In many ways, being a Christian is a wholly unnatural thing to do! If I look at my situation in responding to a vocation dramatically different from the path I walk today, it seems very unnatural. To become a Priest I will give up an established career, good pay, continued promotion and challenging jobs. This is not to mention uprooting my family to live in perhaps another country, with less income and a dramatically different lifestyle than the one we live now. According to the greater world, this is unnatural.

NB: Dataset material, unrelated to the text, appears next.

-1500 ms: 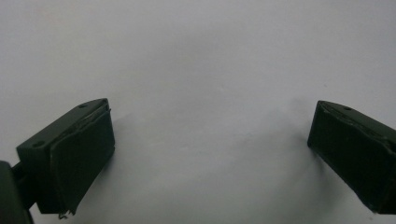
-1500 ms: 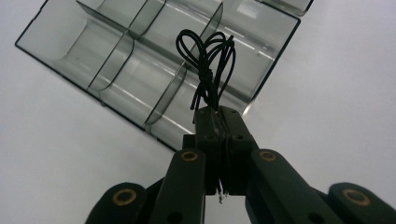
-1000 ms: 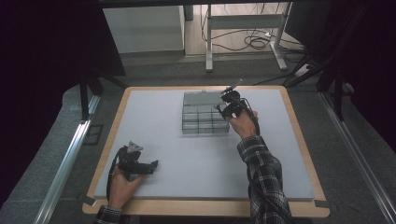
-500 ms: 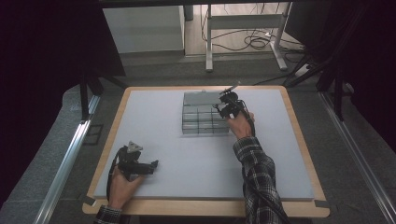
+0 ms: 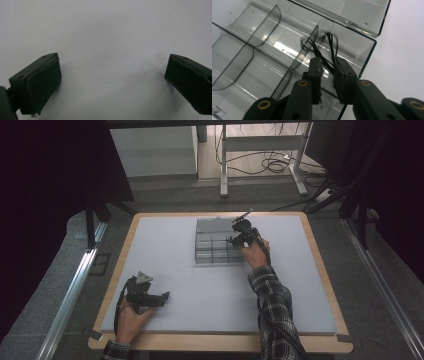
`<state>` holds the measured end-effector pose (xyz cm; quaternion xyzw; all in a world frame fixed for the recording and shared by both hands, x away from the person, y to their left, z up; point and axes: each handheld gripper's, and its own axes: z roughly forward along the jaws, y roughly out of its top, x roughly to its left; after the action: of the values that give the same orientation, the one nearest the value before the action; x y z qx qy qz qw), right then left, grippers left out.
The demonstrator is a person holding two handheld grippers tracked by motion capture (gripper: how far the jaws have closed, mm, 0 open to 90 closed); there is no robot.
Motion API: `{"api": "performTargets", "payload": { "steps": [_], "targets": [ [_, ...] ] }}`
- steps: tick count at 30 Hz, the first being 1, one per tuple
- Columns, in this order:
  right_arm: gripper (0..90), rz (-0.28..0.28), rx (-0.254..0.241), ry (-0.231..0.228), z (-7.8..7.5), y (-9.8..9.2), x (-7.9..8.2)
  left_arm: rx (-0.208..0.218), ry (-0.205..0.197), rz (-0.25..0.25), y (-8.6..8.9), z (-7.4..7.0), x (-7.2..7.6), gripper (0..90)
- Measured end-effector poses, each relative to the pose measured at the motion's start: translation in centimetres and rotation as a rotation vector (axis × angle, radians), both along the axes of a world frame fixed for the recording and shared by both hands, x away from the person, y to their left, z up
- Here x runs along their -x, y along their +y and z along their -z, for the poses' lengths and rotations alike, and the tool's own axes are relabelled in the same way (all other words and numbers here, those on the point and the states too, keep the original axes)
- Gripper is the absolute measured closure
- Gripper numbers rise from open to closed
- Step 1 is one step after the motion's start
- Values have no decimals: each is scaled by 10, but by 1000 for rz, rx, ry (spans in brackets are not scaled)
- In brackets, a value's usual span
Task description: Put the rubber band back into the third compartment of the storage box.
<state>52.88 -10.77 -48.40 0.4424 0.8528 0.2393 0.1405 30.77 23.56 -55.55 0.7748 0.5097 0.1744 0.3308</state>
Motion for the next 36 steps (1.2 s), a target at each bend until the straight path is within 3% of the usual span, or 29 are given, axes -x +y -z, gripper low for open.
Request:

One of my friends I worked with in a past job was told by his wife that I would be following a path to the priesthood. His response was ‘why would he do that, he is such a good engineer?’ As if to imply that those who become Priests do so because they are not competent to do anything else. The world sees the path I walk as unnatural – the world sees the path we walk as Christians as unnatural!

The message today is very much one of trusting in God. Jesus tells us that we are to take up our crosses and walk in His footsteps, regardless of the cost to us. We are to throw off the values of this world and to shout His message from the rooftops. We are to focus not on saving our lives in the natural world, but losing our lives for Jesus’ sake.

We see God’s dominion and power through many eyes in today’s readings:

Abraham and Sarah who had a son even in her old age.

Abraham who trusted God would care for Hagar and Ishmael as he cast them out.

Hagar and Ishmael who were saved by God.

The words of Saint Paul.

The words of Jesus.

All these together tell us the same thing – we are to trust in God regardless of where we are, or where we think we are going. Our task is not to worry about today or tomorrow, but to submit the future to the love of God confident and bold in his dominion over all.

“No man is worthy of me who does not take up his cross and walk in my footsteps. By gaining his life a man will lose it; by losing his life for my sake he will gain it.” (Mat 10:38-39)

Let us go forth into the world to pick up our individual crosses and to shoulder our part of Christ’s burden. Let us not focus on the things that are important in this world, but the treasures that are ageless in heaven.

Finally, I ask your continued prayers for us as we step forth onto this path of the unknown. Not praying that things will be easy (although those are always welcome), but that we will have the strength and love to trust God, even when we cannot see where he is leading us.

I speak to you in the name of the Father, the Son and the Holy Ghost. Amen.